Anchor should also expand cashflow-positive, i.e., real-world asset (RWA) integrations, without compromising its KYC. (I outlined a theoretical path to doing so in last week’s newsletter, although that path will be very difficult operationally.)

The Anchor team has avoided RWAs (I suspect for KYC-related reasons), instead placing their hope in expanding the “bonded asset” (bAsset) model beyond LUNA to ETH, AVAX, SOL, and ATOM, which yielded negligible assets. This model is also not economical for assets whose staking yields are 25% or less of the Anchor Protocol deposit rate (eg, SOL), and would be utilized less still if Anchor didn’t subsidize bAsset borrowings with ANC issuance.

RWA integrations are much more challenging than digital asset integrations. However, RWAs promise real world cash flow.

A functional Anchor Protocol would offer an a UST deposit rate of 5-7%, and a range of low-volatility aUST options for users to further enhance their yield — by putting their capital into productive risks. Anchor depositors, by taking on some additional risk, could still achieve 10-15% risk-adjusted deposit returns while the Anchor Protocol is actually profitable.

However, Terra/Anchor has not shown any of the interest in RWAs shown by competitors such as Frax, TrueFi, and especially their arch-nemesis, MakerDAO. With the probable loss of degen interest, my sincere hope is that Anchor takes real-world assets seriously despite the many extra regulatory and tech complexities they add to the equation, to place a greater weight on yield sustainability for the Anchor protocol going forward.

I distinctly remember Do Kwon, with his usual swagger, tweeting in response to someone pessimistically forecasting an imminent $1B Anchor bailout, “Seems low.” I can’t find that tweet now. Did he delete it?
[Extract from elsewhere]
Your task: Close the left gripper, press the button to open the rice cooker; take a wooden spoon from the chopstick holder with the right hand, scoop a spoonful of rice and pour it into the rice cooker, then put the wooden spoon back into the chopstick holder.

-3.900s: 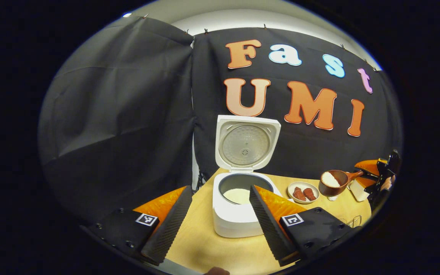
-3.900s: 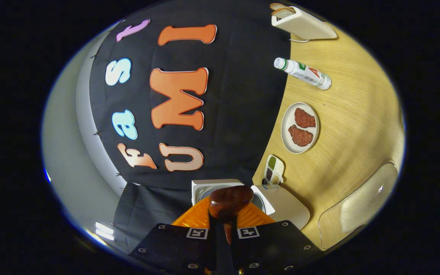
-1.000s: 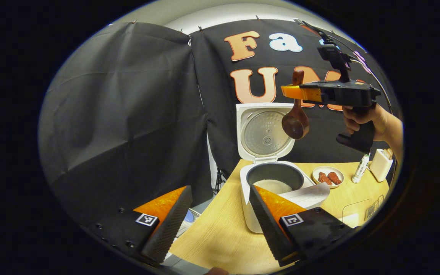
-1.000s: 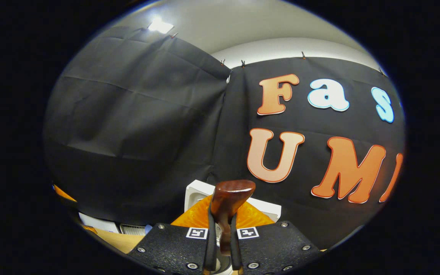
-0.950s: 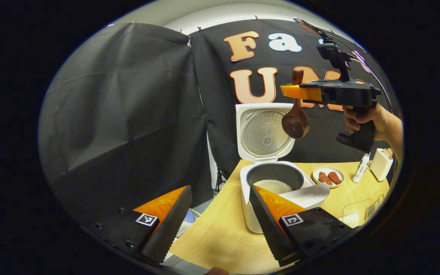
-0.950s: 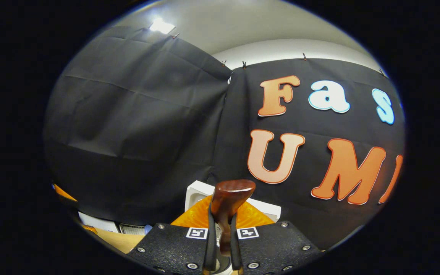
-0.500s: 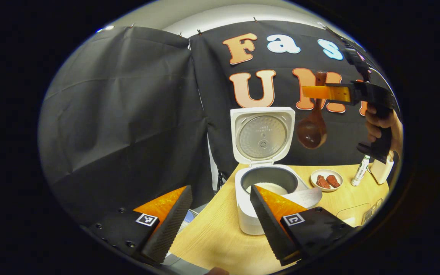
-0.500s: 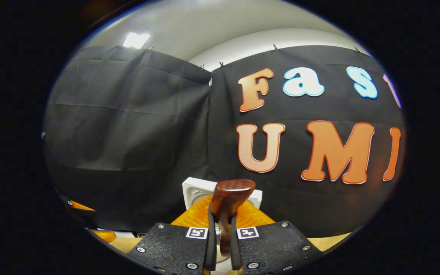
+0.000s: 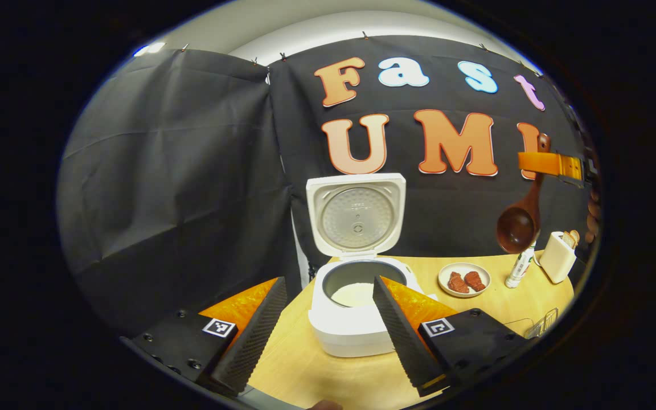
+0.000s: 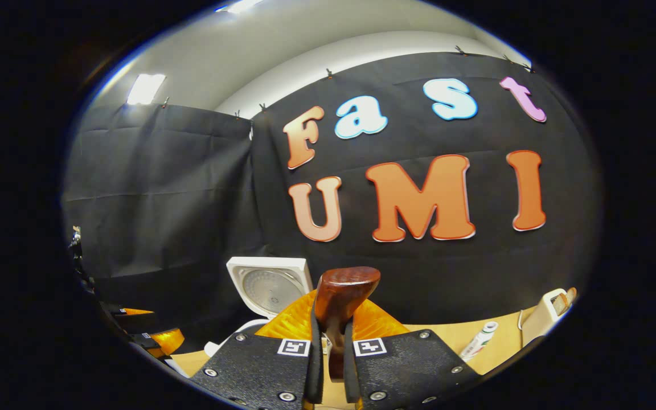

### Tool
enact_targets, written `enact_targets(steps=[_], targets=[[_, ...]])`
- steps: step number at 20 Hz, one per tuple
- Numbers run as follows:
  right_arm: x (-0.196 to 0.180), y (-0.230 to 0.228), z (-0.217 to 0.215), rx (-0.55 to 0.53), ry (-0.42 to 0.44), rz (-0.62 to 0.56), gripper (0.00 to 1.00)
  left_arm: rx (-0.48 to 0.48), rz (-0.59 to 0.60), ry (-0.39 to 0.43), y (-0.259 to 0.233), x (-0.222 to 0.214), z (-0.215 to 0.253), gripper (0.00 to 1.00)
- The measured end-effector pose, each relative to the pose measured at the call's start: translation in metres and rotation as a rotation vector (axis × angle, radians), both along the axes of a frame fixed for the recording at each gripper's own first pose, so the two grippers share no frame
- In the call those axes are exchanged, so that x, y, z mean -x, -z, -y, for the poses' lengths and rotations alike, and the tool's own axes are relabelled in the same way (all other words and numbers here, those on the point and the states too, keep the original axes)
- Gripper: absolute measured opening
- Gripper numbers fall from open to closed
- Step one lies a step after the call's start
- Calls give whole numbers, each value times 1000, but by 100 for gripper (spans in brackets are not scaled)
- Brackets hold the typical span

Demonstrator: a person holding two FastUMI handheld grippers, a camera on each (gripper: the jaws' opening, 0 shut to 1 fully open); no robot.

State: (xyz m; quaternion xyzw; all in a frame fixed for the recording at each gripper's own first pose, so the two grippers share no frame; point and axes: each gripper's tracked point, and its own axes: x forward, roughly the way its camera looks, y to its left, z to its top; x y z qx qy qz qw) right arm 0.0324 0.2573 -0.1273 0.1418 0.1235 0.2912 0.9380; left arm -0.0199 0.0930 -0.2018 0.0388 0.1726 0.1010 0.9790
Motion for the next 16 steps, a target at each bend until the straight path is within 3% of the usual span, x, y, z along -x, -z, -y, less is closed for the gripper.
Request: enact_targets(steps=[8,16], targets=[[30,87,149,54,234,-188,14,24,32,41,-21,-20,44,100],[83,168,241,89,416,-394,14,-3,68,57,-44,-43,49,100]])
Potentially big, if true...

What’s next?

$6 billion of UST exited Anchor in the last 2 days. $375m was dumped onto the 3pool. $1.2B was formally burnt, dumping 40M new LUNA supply onto the market at a $3/UST average price. [edit: I overestimated the 4pool’s size by an order of magnitude, it’s much smaller than I thought]. There is a massive amount of UST still sitting at cexes waiting to be burned.

Do Kwon’s reticence to use his remaining BTC reserve implies that he’s worried that Curve stranded UST will be burned-and-returned as newly issued LUNA supply — which would raise the LUNA issuance quantity as UST redemptions continued.

I speculate that off-chain UST is dumping harder because off-chain UST would rather dump to Ethereum/Avax/etc tokens than pay the (currently astronomical) exit tax incurred when burning UST on-chain. If my speculation is right, this is a systemic issue that Terra needs to fix.